There is already one po merge driver in Weblate sources: https://docs.weblate.org/en/latest/admin/continuous.html#updating-repositories

@nijel
Copy link
Member Author

nijel commented May 19, 2017

Just to document current state:

  • Weblate currently tries to use git-merge-gettext-po as a merge driver
  • However as that is shipped under examples, it doesn't find it on pip installed systems, this should be fixed
  • Maybe it would be better to base the merge driver on something more clever, for example https://github.com/jan-hudec/podiffutils

@stanislav-brabec
Copy link
Contributor

Well, even msgcat alone (from gettext tools) is capable to perform the merge. But the merge itself is not sufficient. Most probably, the source of the conflict is pot file change and corresponding po file edit.
We want:

msgcat --use-first from_weblate.po from_upstream.po -o intermediate.po
msgmerge --previous --lang=my_language intermediate.po new_pot_file.pot -o merged.po
rm intermediate.po

Here is a problem: Weblate knows where the pot file is. Git does not. gettextize/autopoint knows it as well (because it creates the infrastructure). ⇒ It would be nice to integrate this feature to gettext tools, and additionally add to a tool generating a merge script (needs access to weblate component description).
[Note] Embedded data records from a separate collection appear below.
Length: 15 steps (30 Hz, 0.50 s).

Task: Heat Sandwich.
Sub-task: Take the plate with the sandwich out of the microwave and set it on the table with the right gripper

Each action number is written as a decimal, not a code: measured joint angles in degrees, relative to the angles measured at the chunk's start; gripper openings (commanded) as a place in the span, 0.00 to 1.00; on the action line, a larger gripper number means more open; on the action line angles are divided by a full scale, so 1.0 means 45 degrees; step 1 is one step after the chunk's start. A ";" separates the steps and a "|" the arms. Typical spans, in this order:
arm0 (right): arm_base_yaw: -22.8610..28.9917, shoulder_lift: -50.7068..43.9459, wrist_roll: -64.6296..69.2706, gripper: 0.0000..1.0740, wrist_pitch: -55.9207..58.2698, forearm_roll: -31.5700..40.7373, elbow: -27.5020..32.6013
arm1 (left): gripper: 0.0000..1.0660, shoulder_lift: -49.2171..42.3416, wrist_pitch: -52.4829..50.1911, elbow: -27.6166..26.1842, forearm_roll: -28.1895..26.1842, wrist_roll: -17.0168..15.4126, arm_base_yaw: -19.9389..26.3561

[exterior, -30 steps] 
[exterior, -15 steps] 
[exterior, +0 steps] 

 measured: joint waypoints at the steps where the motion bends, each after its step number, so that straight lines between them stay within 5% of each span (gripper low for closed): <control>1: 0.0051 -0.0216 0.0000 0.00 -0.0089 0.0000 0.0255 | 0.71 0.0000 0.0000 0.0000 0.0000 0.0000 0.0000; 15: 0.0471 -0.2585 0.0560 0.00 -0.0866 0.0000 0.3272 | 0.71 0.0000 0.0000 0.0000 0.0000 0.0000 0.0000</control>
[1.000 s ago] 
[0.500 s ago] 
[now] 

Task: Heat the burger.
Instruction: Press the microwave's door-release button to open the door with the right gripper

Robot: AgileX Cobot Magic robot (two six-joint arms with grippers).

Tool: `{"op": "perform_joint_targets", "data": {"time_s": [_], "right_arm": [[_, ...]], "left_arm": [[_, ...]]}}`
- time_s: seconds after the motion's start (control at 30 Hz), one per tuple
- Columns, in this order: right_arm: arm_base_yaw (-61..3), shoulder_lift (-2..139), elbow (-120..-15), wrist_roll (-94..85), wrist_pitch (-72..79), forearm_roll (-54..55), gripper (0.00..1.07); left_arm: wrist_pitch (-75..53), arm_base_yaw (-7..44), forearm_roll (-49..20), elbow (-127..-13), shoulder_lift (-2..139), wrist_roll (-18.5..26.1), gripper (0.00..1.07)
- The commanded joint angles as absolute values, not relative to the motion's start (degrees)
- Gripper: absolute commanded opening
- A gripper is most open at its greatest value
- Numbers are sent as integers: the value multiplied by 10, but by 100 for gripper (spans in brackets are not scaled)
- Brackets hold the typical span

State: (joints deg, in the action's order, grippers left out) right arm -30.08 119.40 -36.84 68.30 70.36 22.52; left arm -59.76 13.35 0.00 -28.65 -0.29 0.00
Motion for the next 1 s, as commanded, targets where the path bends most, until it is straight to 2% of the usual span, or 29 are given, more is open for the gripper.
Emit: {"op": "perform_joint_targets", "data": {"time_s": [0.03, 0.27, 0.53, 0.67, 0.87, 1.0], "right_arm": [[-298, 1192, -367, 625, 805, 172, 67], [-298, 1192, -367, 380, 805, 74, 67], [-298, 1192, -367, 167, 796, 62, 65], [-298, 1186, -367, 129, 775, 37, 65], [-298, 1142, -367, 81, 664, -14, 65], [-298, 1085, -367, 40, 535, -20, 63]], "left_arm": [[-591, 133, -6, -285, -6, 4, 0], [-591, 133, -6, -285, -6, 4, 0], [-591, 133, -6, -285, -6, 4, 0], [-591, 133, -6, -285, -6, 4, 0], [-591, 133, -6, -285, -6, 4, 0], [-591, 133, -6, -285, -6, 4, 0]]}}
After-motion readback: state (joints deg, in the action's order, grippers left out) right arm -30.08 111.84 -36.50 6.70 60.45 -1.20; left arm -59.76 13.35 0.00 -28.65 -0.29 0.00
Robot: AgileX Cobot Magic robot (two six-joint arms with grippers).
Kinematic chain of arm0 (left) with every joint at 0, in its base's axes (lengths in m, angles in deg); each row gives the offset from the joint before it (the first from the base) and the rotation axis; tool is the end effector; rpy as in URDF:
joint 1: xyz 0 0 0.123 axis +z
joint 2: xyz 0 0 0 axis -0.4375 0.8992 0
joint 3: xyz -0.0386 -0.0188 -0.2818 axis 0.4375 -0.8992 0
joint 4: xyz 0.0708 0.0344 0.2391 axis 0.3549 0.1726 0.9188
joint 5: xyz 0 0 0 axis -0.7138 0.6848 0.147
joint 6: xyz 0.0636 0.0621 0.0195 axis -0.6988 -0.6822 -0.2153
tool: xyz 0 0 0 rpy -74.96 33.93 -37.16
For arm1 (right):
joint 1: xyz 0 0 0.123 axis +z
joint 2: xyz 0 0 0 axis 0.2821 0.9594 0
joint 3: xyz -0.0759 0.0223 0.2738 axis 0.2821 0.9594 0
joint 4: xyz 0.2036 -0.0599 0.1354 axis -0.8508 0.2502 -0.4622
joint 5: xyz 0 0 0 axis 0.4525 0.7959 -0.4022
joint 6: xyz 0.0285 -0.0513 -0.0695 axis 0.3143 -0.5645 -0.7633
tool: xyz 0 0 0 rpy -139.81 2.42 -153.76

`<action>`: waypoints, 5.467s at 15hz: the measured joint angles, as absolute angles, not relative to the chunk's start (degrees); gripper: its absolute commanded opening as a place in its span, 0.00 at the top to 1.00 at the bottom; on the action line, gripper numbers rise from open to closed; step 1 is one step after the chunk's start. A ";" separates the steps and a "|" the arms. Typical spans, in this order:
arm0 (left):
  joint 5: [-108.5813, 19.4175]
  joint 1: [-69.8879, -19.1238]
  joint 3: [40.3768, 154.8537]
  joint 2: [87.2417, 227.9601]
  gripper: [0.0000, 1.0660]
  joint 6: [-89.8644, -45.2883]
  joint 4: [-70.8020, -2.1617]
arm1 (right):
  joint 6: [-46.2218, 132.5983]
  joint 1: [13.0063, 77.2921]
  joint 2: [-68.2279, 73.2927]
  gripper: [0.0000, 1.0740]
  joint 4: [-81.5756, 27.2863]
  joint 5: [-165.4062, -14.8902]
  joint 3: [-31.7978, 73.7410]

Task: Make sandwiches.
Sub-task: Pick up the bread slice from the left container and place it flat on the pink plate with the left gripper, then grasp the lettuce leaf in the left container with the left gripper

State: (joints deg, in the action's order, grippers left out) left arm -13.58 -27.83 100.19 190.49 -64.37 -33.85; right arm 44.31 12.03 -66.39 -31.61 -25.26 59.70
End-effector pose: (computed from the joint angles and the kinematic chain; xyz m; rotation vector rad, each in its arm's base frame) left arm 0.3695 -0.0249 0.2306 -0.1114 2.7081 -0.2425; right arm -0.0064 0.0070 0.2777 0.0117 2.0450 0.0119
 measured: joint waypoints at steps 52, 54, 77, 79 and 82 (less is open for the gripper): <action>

Also note, that such a generic script requires pot file being merged before all po files.

Note that it would be better to replace --use-first by --use-latest (using PO-Revision-Date), but it is not implemented in gettext yet.

@jan-hudec
Copy link

Here is a problem: Weblate knows where the pot file is. Git does not.

And I believe it shouldn't be relevant. Merge is a merge and the best approach is to do a 3-way merge. I have prototyped 3-way merge for PO files in https://github.com/jan-hudec/podiffutils. I have used it on project for some time (before changing jobs last summer) and it worked. It would deserve integrating into translate-toolkit, but it would need to be polished a bit first.

Also note, that such a generic script requires pot file being merged before all po files.

Not if you do a 3-way merge. Also, the only way to merge the pot is a 3-way merge and the algorithm is the same for pot and po, because pot is just a po with no translations filled.

@nijel
Copy link
Member Author

nijel commented Oct 11, 2018

@stanislav-brabec This is what we were discussing yesterday.

@Jibec
Copy link
Contributor

Jibec commented May 14, 2019

hello, thanks to your documentation and my lack of patience, I wrote this script: https://pagure.io/fedora-docs/translations-scripts/blob/master/f/solve_weblate_merge_failures.sh

only the pot file path is specific to the way the localization are stored: https://pagure.io/fedora-docs/translations-scripts/blob/master/f/solve_weblate_merge_failures.sh#_43

If I understand correctly, weblate should be able to provide the upstream repository to this script (and the full path of the local git repo for the weblate's one, yes, you can git clone /any/local/path)

As we already have the "new_base", exposed by the component API, I assume this should be possible to automate it?

@eighthave
Copy link
Contributor

In my experience, one of the biggest ongoing source of git merge conflicts are the gettext fields POT-Creation-Date: and PO-Revision-Date:. So I would not like to see those fields be required by Weblate, e.g. --use-latest. IMHO, I think they should be stripped if possible.

@stanislav-brabec
Copy link
Contributor

So I would not like to see those fields be required by Weblate, e.g. --use-latest. IMHO, I think they should be stripped if possible.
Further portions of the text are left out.